▸ **Work item**: Repeat every line from the line containing "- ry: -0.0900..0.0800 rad" to the end of the data, exactly. Leave the pictures out.

▸ **Input data**:
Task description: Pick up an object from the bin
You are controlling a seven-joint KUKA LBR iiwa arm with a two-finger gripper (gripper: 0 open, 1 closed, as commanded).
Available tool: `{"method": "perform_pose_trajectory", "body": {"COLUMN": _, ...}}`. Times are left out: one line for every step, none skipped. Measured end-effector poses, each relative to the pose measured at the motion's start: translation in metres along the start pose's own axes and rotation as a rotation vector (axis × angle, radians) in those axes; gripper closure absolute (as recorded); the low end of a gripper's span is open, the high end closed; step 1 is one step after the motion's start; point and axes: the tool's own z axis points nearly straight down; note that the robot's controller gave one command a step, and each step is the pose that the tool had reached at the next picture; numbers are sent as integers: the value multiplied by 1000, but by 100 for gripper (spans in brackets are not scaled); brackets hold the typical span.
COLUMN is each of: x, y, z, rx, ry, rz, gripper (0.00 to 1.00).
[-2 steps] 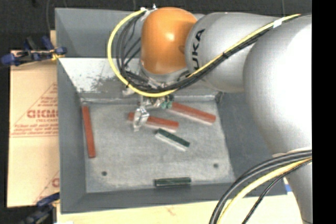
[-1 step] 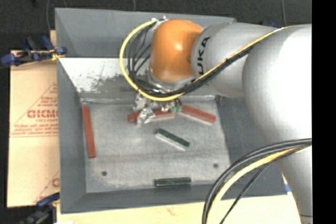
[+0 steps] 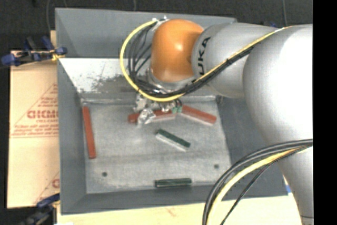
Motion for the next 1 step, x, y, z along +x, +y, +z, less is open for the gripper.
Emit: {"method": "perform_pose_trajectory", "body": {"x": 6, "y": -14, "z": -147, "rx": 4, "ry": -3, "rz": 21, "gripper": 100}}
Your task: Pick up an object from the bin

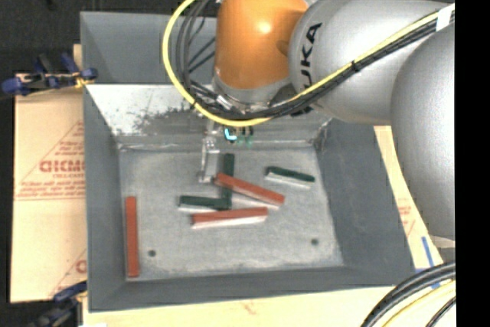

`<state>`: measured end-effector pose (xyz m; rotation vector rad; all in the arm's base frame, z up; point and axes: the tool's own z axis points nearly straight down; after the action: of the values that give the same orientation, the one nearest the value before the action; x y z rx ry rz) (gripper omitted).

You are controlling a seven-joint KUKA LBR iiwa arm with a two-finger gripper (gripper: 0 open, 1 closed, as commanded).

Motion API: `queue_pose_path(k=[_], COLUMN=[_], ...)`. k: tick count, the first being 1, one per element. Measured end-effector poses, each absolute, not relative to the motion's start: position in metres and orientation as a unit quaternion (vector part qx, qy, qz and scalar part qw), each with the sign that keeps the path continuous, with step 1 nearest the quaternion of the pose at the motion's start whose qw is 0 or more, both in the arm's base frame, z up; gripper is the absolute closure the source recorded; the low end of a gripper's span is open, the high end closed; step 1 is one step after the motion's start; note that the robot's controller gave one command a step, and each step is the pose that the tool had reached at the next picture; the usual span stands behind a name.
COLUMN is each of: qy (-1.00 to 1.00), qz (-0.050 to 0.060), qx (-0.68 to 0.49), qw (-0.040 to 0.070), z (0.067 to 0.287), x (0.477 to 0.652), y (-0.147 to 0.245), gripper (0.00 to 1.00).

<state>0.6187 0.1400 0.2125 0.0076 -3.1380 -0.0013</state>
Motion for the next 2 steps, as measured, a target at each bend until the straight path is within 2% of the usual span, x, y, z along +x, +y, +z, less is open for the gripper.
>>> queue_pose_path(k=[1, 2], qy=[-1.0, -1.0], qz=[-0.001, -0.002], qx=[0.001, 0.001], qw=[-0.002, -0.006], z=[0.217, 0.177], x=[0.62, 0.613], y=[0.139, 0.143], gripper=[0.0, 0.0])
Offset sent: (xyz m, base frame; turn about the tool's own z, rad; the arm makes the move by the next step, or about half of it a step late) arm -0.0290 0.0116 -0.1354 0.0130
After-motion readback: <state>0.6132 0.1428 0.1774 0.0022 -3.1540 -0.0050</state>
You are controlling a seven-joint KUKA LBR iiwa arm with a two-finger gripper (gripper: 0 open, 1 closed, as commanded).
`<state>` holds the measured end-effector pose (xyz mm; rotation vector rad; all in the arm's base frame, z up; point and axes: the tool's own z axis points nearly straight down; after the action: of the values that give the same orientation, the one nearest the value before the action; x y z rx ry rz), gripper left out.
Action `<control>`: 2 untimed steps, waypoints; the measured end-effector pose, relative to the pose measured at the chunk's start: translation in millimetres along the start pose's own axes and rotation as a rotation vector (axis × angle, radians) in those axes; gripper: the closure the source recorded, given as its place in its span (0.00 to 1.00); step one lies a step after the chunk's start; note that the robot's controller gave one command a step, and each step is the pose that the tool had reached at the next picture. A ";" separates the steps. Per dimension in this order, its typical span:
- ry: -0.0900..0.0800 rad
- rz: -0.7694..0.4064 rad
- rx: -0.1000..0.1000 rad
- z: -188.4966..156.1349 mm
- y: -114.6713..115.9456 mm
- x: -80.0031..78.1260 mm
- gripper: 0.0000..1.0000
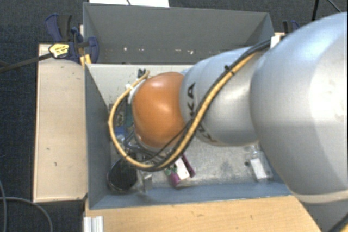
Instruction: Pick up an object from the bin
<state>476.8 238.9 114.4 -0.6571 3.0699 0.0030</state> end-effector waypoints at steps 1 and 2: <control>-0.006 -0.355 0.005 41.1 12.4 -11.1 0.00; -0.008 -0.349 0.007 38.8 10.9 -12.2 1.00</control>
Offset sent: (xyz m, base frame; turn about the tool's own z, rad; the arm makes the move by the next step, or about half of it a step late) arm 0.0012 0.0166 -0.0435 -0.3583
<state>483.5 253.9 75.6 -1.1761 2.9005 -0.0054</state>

▸ **Answer box**:
- ry: -0.0900..0.0800 rad
- rz: -0.7694..0.4064 rad
- rx: -0.1000..0.1000 rad
- z: -188.4966..156.1349 mm
- y: -114.6713..115.9456 mm
- x: -80.0031..78.1260 mm
- gripper: 0.0000..1.0000
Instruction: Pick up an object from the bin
<state>476.8 238.9 114.4 -0.6571 3.0699 0.0030</state> end-effector waypoints at steps 1 and 2: <control>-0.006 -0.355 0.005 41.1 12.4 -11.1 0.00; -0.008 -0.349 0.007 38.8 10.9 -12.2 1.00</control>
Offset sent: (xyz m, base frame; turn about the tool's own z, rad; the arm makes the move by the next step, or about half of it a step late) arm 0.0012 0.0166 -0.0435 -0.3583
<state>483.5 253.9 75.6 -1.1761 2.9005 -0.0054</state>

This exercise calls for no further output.